Al-Ajlouni A F, Abo-Zahhad M, Ahmed S M, Schilling R J
Communication Engineering Department, Hijjawi Faculty for Engineering Technology, Yarmouk University, Irbid, Jordan.
J Med Eng Technol. 2008 Nov-Dec;32(6):425-33. doi: 10.1080/03091900701455763.

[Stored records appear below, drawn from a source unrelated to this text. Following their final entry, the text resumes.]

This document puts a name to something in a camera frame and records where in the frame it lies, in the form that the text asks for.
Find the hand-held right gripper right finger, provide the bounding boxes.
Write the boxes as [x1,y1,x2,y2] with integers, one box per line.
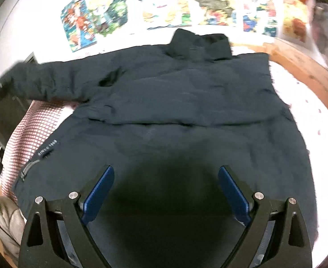
[218,165,313,268]

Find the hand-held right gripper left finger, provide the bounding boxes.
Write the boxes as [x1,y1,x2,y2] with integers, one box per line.
[18,165,116,268]

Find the dark navy jacket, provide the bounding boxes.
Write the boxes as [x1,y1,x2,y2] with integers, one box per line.
[0,29,321,268]

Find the red checked pillow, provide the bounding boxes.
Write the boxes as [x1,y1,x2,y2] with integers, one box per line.
[0,99,69,205]

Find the person's beige trousers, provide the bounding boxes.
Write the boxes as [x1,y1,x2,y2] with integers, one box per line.
[0,197,27,266]

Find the pink printed bed sheet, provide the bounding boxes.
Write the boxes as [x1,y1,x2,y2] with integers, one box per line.
[52,43,328,266]

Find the blue and orange cartoon poster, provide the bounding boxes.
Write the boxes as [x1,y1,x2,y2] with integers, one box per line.
[60,0,98,52]

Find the blond character green poster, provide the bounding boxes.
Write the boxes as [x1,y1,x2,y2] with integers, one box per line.
[83,0,129,37]

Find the narrow multicoloured striped poster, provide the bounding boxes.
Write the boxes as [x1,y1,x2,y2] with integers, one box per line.
[242,0,279,37]

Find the yellow and red narrow poster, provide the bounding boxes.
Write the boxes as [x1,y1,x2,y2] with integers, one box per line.
[281,0,311,44]

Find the orange stuffed toy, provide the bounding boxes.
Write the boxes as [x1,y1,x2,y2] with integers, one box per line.
[306,0,328,73]

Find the yellow poster with green creature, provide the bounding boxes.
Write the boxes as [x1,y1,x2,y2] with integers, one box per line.
[181,0,238,27]

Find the wooden bed frame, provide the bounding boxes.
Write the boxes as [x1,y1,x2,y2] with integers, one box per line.
[231,38,328,134]

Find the white cartoon wall poster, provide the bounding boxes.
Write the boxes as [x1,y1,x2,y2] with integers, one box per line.
[135,0,183,30]

Compression of electrocardiography (ECG) is necessary for efficient storage and transmission of the digitized ECG signals. Discrete wavelet transform (DWT) has recently emerged as a powerful technique for ECG signal compression due to its multi-resolution signal decomposition and locality properties. This paper presents an ECG compressor based on the selection of optimum threshold levels of DWT coefficients in different subbands that achieve maximum data volume reduction while preserving the significant signal morphology features upon reconstruction. First, the ECG is wavelet transformed into m subbands and the wavelet coefficients of each subband are thresholded using an optimal threshold level. Thresholding removes excessively small features and replaces them with zeroes. The threshold levels are defined for each signal so that the bit rate is minimized for a target distortion or, alternatively, the distortion is minimized for a target compression ratio. After thresholding, the resulting significant wavelet coefficients are coded using multi embedded zero tree (MEZW) coding technique. In order to assess the performance of the proposed compressor, records from the MIT-BIH Arrhythmia Database were compressed at different distortion levels, measured by the percentage rms difference (PRD), and compression ratios (CR). The method achieves good CR values with excellent reconstruction quality that compares favourably with various classical and state-of-the-art ECG compressors. Finally, it should be noted that the proposed method is flexible in controlling the quality of the reconstructed signals and the volume of the compressed signals by establishing a target PRD and a target CR a priori, respectively.
为了高效存储和传输数字化心电图(ECG)信号,对其进行压缩是必要的。离散小波变换(DWT)由于其多分辨率信号分解和局部性特性,最近已成为一种强大的ECG信号压缩技术。本文提出了一种基于选择不同子带中DWT系数最佳阈值水平的ECG压缩器,该压缩器在重建时能在保留重要信号形态特征的同时实现最大的数据量减少。首先,将ECG进行小波变换到m个子带,并且使用最优阈值水平对每个子带的小波系数进行阈值处理。阈值处理去除了过小的特征并用零来替代它们。为每个信号定义阈值水平,以便对于目标失真使比特率最小化,或者对于目标压缩率使失真最小化。阈值处理之后,使用多嵌入式零树(MEZW)编码技术对得到的重要小波系数进行编码。为了评估所提出压缩器的性能,以均方根误差百分比(PRD)和压缩率(CR)来衡量,对来自MIT - BIH心律失常数据库的记录在不同失真水平下进行压缩。该方法实现了良好的CR值以及优异的重建质量,与各种经典的和最新的ECG压缩器相比具有优势。最后,应该注意的是,所提出的方法通过分别事先设定目标PRD和目标CR,在控制重建信号质量和压缩信号量方面具有灵活性。